Former prime minister Ariel Sharon withdrew from the Gaza Strip. The Palestinian Authority refused to hold talks unless Israel ceded to the two-state solution at the pre-1967 lines, while simultaneously expanding its arsenal of diplomatic initiatives to force the issue.

The Israeli Right, in turn, moved to apply sovereignty to all West Bank settlements, but the initiative was suspended to make way for the Abraham Accords.

The PA, the Israeli Left and international NGOs have now pushed back with an apartheid claim. In 2003, when the peace process was stalled, grassroots groups on the Left brought together Israeli and Palestinians to create an unofficial peace deal known as the Geneva Accords.

Almost 10 years later, the grassroots left-wing response is an apartheid campaign, which seeks to hold Israel guilty of the crime of apartheid for its refusal to withdraw to the pre-1967 lines.

6) Palestinian statehood rejection

Former prime minister Benjamin Netanyahu was often blamed for thwarting negotiations with the Palestinians. For most of his time in office, however, he supported the idea of two states for two peoples. It was a stance that kept open the door to the possibility of negotiations.

However, during his 12-year tenure, it became increasingly acceptable for the Right, even the moderate Right, to reject the idea of Palestinian statehood.

Prime Minister Naftali Bennett has been blunt about this refusal to accept a Palestinian state, or even talk to the Palestinian leadership.

Simultaneously, no alternative plan has been put forward.

The last substantive negotiating period ended in 2014. US President Joe Biden has pledged allegiance to the idea of two states but has not launched a peace initiative or even spoken of doing so.

The prolonged status quo, in which there is not even a horizon for a two-state resolution, creates an ad hoc appearance of one Jewish state from the river to the sea, with pockets of Palestinian autonomy, effectively opening the door for an apartheid claim.

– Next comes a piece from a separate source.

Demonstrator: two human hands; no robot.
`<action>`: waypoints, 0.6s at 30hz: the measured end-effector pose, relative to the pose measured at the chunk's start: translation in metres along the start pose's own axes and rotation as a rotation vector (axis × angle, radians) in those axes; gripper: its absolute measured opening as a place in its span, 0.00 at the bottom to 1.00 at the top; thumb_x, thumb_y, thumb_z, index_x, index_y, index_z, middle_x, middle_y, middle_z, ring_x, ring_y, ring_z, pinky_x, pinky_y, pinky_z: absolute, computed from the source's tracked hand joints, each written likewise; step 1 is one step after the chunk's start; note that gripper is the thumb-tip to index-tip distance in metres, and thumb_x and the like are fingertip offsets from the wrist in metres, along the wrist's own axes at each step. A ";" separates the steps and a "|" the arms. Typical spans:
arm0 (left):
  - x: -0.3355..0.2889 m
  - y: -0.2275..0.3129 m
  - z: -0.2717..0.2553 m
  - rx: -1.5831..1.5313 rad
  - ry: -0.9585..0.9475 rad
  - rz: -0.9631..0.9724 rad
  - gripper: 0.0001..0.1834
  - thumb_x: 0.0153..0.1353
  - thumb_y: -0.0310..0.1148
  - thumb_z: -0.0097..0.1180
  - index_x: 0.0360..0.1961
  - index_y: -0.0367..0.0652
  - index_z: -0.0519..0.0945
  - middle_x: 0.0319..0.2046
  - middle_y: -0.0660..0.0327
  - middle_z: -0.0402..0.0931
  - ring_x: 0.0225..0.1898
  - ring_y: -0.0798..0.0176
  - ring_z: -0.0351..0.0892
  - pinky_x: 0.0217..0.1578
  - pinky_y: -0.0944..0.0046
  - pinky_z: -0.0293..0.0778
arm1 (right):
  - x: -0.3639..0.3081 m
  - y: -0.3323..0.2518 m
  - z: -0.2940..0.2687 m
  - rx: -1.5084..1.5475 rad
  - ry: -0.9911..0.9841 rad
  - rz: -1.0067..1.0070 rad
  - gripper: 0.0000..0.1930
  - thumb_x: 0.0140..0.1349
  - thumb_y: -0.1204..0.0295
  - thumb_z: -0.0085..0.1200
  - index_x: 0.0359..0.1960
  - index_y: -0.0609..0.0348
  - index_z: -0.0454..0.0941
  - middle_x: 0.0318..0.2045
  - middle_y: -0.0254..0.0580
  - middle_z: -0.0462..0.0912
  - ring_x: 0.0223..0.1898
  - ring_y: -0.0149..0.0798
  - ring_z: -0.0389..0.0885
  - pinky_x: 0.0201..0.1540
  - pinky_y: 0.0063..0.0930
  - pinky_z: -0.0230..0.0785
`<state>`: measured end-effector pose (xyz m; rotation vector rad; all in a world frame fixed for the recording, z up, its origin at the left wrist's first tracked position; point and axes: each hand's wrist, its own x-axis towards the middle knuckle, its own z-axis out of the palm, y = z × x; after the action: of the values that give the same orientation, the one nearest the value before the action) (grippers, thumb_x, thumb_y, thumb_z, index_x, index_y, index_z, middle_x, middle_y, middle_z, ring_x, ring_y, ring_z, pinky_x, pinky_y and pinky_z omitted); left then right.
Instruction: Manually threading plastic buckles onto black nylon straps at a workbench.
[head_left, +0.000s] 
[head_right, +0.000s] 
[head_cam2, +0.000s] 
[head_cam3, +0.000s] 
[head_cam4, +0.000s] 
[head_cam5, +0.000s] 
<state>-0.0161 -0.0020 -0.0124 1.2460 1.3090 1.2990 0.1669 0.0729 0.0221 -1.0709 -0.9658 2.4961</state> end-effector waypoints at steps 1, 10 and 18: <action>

7) Diplomatic warfare more dangerous in 2022

The array of diplomatic tools to push forward an international agenda has grown since the Zionism-is-racism resolution of 1975, and the apartheid charge can carry more weight. In recognition of this, the International Criminal Court recognizes apartheid as a crime, and is already investigating whether it would allow war-crimes suits against Israelis to be filed.

The UN Human Rights Council earlier this year created a permanent Commission of Inquiry against Israel, which is expected to examine the question of whether Israel is guilty of apartheid and/or racism. The GA could refer the matter to the International Court of Justice with a request that it render an opinion. The Committee on the Elimination of Racial Discrimination (CERD) is already examining whether Israeli action met the definition of apartheid.

8) Opening salvo of the one-state battle

Israel’s Foreign Ministry has argued that the goal of the apartheid charge is to eliminate Israel’s Jewish ethnic identity.

Right-wingers who support a two-state resolution have long argued that it is the only way to ensure that Israel remains a Jewish and democratic state.

Given the absence of a peace process and the lack of options for Palestinian self-determination, the apartheid initiative could be the opening salvo of the battleground for the nature of one future state extending from the river to the sea.